Graphique 2 – Votes de soutien des filiales de gestion d’actifs des grands assureurs européens aux résolutions stratégiques de routine aux assemblées générales 2023 de 75 développeurs fossiles (11)

Alors que les assemblées générales des principales compagnies pétro-gazières vont débuter, les groupes d’assurance doivent impérativement adopter une politique pétrole et gaz cohérente au niveau groupe en commençant par suspendre l’achat de nouvelles obligations des développeurs fossiles ne démontrant pas une réelle volonté d’alignement avec un scénario 1.5°C. Ils doivent exiger un engagement similaire de leur filiale de gestion d’actifs ainsi que des pratiques de votes à la hauteur de leurs engagements de neutralité carbone. 

Notes :

  1. Allianz, Aviva, AXA et Generali sont tous les quatre membres fondateurs de la NZIA. Allianz et AXA ont quitté cette alliance en mai 2023 sans pour autant renoncer à leurs engagements.

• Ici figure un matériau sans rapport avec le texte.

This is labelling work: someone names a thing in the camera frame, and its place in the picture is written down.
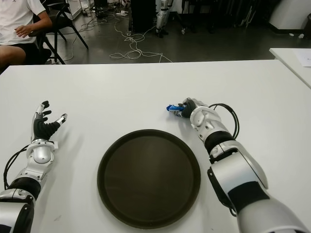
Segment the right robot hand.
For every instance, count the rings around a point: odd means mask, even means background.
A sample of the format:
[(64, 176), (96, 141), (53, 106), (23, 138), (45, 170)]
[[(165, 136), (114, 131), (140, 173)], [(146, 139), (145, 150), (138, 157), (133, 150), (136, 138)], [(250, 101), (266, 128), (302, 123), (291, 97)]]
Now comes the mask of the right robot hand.
[(183, 110), (181, 111), (181, 116), (185, 118), (190, 118), (191, 113), (197, 107), (200, 107), (200, 106), (208, 107), (207, 104), (195, 98), (186, 98), (182, 104), (183, 104)]

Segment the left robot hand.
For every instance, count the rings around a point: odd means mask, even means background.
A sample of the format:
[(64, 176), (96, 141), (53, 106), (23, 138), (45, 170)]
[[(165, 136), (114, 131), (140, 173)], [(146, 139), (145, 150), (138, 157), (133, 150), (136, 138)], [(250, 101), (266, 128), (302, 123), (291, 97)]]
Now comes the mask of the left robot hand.
[(32, 119), (31, 142), (36, 140), (49, 141), (52, 135), (57, 132), (60, 126), (66, 122), (68, 115), (62, 114), (59, 119), (54, 122), (46, 123), (47, 115), (51, 114), (51, 110), (45, 111), (50, 106), (46, 100), (39, 104)]

Allianz est membre fondateur de la NZAOA ensuite rejoint par d’autres membres dont Aviva, AXA et Generali.
  2. Reinsurance News, Swiss Re predicts over $100 billion in nat cat losses for 2023, 2023.

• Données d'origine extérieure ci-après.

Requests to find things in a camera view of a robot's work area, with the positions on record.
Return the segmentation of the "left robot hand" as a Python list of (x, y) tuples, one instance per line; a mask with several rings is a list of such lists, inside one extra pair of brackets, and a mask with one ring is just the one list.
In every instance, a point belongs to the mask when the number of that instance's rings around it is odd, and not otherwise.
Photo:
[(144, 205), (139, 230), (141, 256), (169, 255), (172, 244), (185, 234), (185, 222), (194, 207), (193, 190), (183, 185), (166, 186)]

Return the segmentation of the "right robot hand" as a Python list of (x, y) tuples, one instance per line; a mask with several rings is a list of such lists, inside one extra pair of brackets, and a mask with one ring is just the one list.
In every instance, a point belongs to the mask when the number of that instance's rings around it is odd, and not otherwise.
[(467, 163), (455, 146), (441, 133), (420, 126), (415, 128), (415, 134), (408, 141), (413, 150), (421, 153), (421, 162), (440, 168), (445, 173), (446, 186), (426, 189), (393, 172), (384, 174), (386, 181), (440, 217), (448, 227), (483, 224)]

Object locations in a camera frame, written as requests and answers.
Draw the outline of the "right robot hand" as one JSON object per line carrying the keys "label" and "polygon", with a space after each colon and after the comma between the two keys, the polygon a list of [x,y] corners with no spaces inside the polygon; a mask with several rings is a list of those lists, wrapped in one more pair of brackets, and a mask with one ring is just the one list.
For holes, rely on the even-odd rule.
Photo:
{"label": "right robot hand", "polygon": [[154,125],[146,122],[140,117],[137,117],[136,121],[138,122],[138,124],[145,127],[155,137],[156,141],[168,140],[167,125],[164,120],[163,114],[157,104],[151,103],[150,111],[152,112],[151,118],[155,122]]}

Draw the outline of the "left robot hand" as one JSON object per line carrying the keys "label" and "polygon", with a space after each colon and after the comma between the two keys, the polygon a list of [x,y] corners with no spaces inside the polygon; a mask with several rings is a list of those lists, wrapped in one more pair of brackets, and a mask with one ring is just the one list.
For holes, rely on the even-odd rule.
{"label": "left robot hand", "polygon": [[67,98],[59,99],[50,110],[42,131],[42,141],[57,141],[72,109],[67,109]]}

  3. Agence Internationale de l’Energie (AIE), World Energy Outlook 2023, 2023.
  4. Plus d’informations sur la comparaison des engagements climatiques d’Allianz, Aviva, AXA et Generali dans l’Insurance Scorecard 2023.

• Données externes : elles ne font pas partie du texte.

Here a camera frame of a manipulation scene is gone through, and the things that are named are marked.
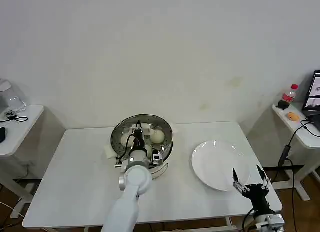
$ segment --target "power cord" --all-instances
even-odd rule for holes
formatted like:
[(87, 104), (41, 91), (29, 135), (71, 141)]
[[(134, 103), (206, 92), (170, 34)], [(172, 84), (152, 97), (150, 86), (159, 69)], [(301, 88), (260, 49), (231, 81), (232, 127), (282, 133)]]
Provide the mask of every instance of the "power cord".
[(7, 205), (7, 204), (5, 204), (5, 203), (2, 203), (1, 201), (0, 201), (0, 203), (3, 204), (4, 206), (10, 208), (12, 211), (15, 211), (15, 212), (18, 213), (21, 217), (23, 217), (23, 218), (25, 217), (24, 215), (20, 214), (18, 211), (16, 211), (14, 208), (10, 207), (9, 205)]
[[(18, 200), (18, 202), (15, 204), (15, 206), (16, 206), (21, 200), (22, 200), (22, 198), (20, 198), (20, 199)], [(4, 219), (2, 225), (0, 226), (0, 229), (5, 228), (6, 222), (7, 222), (8, 218), (10, 217), (10, 215), (11, 215), (11, 212), (10, 212), (10, 213), (6, 216), (6, 218)]]
[(295, 225), (294, 229), (295, 232), (298, 232), (297, 227), (296, 227), (296, 213), (295, 213), (295, 173), (294, 173), (294, 163), (292, 162), (291, 159), (287, 158), (288, 161), (290, 161), (291, 166), (292, 166), (292, 212), (293, 212), (293, 223)]
[(307, 124), (311, 123), (311, 121), (309, 121), (309, 119), (307, 119), (307, 120), (302, 120), (302, 121), (300, 121), (300, 123), (301, 123), (301, 126), (295, 130), (295, 132), (294, 132), (293, 135), (291, 136), (290, 142), (284, 147), (283, 152), (282, 152), (281, 157), (280, 157), (279, 162), (278, 162), (278, 166), (282, 166), (282, 165), (285, 163), (285, 160), (287, 159), (287, 157), (288, 157), (288, 155), (289, 155), (289, 152), (290, 152), (290, 149), (291, 149), (291, 142), (292, 142), (292, 140), (294, 139), (294, 136), (296, 135), (296, 133), (299, 131), (299, 129), (304, 128), (304, 129), (306, 129), (309, 133), (311, 133), (312, 135), (314, 135), (314, 136), (316, 136), (316, 137), (320, 137), (320, 136), (317, 136), (317, 135), (313, 134), (313, 133), (307, 128)]
[[(26, 178), (28, 175), (29, 175), (29, 165), (26, 167), (26, 174), (25, 174), (24, 176), (22, 176), (21, 178), (19, 178), (16, 182), (18, 183), (21, 179)], [(0, 186), (1, 186), (1, 188), (0, 188), (0, 192), (1, 192), (1, 190), (3, 189), (4, 186), (3, 186), (2, 184), (0, 184)], [(16, 206), (21, 200), (22, 200), (22, 198), (20, 198), (20, 199), (18, 200), (18, 202), (15, 204), (15, 206)], [(14, 227), (14, 226), (18, 225), (19, 223), (21, 223), (21, 222), (23, 221), (23, 220), (22, 220), (22, 221), (19, 221), (19, 222), (17, 222), (17, 223), (13, 223), (13, 224), (6, 225), (6, 226), (5, 226), (6, 221), (8, 220), (10, 214), (11, 214), (11, 212), (6, 216), (6, 218), (5, 218), (5, 220), (3, 221), (2, 225), (0, 225), (0, 231), (3, 231), (5, 228)]]
[(12, 224), (9, 224), (9, 225), (7, 225), (7, 226), (4, 226), (3, 228), (1, 228), (1, 229), (0, 229), (0, 231), (5, 230), (6, 228), (12, 228), (12, 227), (15, 227), (15, 226), (17, 226), (18, 224), (21, 224), (22, 222), (23, 222), (23, 219), (22, 219), (22, 220), (20, 220), (20, 221), (18, 221), (18, 222), (16, 222), (16, 223), (12, 223)]
[(251, 214), (251, 212), (252, 212), (253, 210), (254, 210), (254, 209), (252, 208), (252, 209), (246, 214), (246, 216), (244, 217), (244, 219), (243, 219), (243, 221), (242, 221), (242, 232), (246, 232), (244, 225), (245, 225), (245, 223), (246, 223), (246, 219), (249, 217), (249, 215)]
[(8, 122), (8, 121), (11, 121), (11, 120), (15, 120), (15, 121), (18, 121), (18, 122), (26, 122), (27, 120), (29, 120), (29, 118), (28, 117), (17, 117), (17, 118), (12, 118), (12, 119), (7, 119), (7, 120), (0, 121), (0, 123)]

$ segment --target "computer mouse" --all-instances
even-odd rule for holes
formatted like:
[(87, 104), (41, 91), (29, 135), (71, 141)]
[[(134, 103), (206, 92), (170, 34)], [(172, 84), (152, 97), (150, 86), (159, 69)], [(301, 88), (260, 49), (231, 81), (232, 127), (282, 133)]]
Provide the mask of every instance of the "computer mouse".
[(6, 139), (6, 128), (0, 128), (0, 143), (2, 143)]

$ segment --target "white table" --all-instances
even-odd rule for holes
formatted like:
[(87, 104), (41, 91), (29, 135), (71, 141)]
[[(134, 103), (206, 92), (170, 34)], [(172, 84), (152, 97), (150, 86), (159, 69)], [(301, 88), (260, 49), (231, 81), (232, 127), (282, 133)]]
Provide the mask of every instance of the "white table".
[[(87, 227), (103, 225), (120, 197), (119, 171), (107, 159), (104, 145), (113, 128), (67, 130), (42, 179), (23, 221), (26, 228)], [(152, 181), (140, 197), (138, 223), (192, 220), (246, 214), (252, 204), (236, 190), (222, 192), (205, 186), (194, 174), (191, 154), (202, 142), (221, 139), (242, 151), (251, 164), (249, 183), (261, 182), (259, 163), (236, 122), (174, 125), (173, 151), (167, 171)], [(273, 188), (271, 209), (282, 210)]]
[[(299, 127), (301, 127), (301, 120), (305, 120), (306, 116), (301, 112), (302, 104), (290, 104), (290, 106), (284, 110), (277, 108), (275, 105), (272, 106), (273, 110), (276, 114), (280, 117), (280, 119), (286, 124), (286, 126), (292, 131), (295, 132)], [(288, 119), (287, 113), (294, 112), (298, 114), (300, 117), (299, 121), (293, 122)], [(308, 129), (320, 136), (320, 132), (315, 128), (312, 124), (307, 125)], [(306, 129), (301, 128), (295, 134), (296, 138), (301, 142), (301, 144), (308, 149), (320, 149), (320, 138), (313, 136), (310, 134)], [(307, 155), (307, 161), (302, 169), (300, 169), (294, 175), (294, 187), (296, 188), (298, 194), (300, 195), (301, 199), (304, 201), (310, 200), (309, 195), (301, 185), (301, 180), (303, 180), (308, 174), (313, 173), (316, 179), (320, 182), (320, 176), (316, 172), (316, 169), (320, 166), (320, 151), (317, 153), (310, 153)], [(291, 170), (286, 170), (287, 175), (289, 176), (289, 181), (282, 181), (282, 182), (274, 182), (273, 187), (275, 189), (286, 189), (292, 188), (293, 186), (293, 174)]]
[[(26, 116), (28, 121), (17, 122), (15, 120), (0, 123), (0, 127), (6, 128), (6, 139), (0, 143), (0, 159), (12, 156), (19, 148), (29, 131), (32, 129), (40, 115), (44, 111), (42, 105), (28, 105), (26, 110), (19, 113), (19, 117)], [(4, 112), (0, 115), (0, 120), (5, 120)], [(30, 194), (32, 184), (27, 185), (24, 189), (3, 169), (0, 168), (0, 183), (11, 190), (22, 200), (16, 205), (15, 210), (21, 211), (26, 203), (30, 203), (33, 196)], [(11, 218), (18, 218), (18, 214), (13, 212)]]

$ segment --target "wall stain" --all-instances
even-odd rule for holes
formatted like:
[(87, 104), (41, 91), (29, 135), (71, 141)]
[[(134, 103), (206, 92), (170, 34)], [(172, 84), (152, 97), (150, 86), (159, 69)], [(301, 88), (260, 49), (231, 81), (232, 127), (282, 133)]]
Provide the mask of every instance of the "wall stain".
[(199, 107), (200, 111), (205, 111), (210, 108), (210, 105), (208, 103), (202, 103), (201, 106)]
[(225, 85), (229, 86), (229, 87), (233, 87), (233, 88), (238, 88), (241, 83), (243, 82), (244, 77), (241, 76), (235, 76), (233, 78), (231, 78), (230, 80), (228, 80)]

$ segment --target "white plate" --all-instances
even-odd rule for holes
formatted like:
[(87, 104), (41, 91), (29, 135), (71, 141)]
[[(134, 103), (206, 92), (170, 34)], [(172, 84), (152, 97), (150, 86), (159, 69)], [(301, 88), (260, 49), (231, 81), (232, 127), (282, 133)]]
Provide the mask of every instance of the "white plate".
[(233, 168), (242, 183), (246, 184), (250, 177), (250, 169), (244, 155), (235, 146), (220, 140), (200, 144), (194, 150), (191, 160), (199, 179), (218, 190), (235, 189)]

  5. AXA, AXA s’engage à éliminer progressivement le charbon, 2019
  6. A elles 5, ces filiales de gestion d’actifs représentent plus de €3700 milliards d’encours sous gestion : Allianz Global Investors (AGI, 516 milliards d’euros d’actifs sous gestion), Aviva Investors (251 milliards d’euros d’actifs sous gestion), AXA Investment Managers (AXA IM, 842 milliards d’euros d’actifs sous gestion), Generali Investments (491 milliards d’euros d’actifs sous gestion) et PIMCO (filiale du groupe Allianz, 1 685 milliards d’euros d’actifs sous gestion)
  7. TotalEnergies, BP et Eni font partie des entreprises du secteur pétrole et gaz aux plus importants plans de développement de nouvelles ressources pétro-gazières. Selon la base de données Global Oil and Gas Exit List, elles arrivent respectivement en 6ème, 16ème et 19ème position à l’échelle mondiale.
  8. D’après les données de Bloomberg.
  9. Une résolution Say on Climate est un vote organisé par une entreprise demandant l’approbation de son plan climat ou de sa mise en œuvre par ses actionnaires.
  10. Pour plus d’informations sur les votes de ces gestionnaires d’actifs, vous pouvez consulter notre rapport complet sur les votes climatiques 2023. A noter que même dans le cas de votes d’opposition, il est difficile de savoir si ces votes sont motivés par des enjeux climatiques à cause de l’absence de justifications.
  11. Les données publiées par Generali Insurance Asset Management et PIMCO sont trop partielles pour être analysées pour toutes les catégories de résolution. Cela peut s’expliquer par un manque de transparence ou l’absence d’actionnariat dans les entreprises étudiées.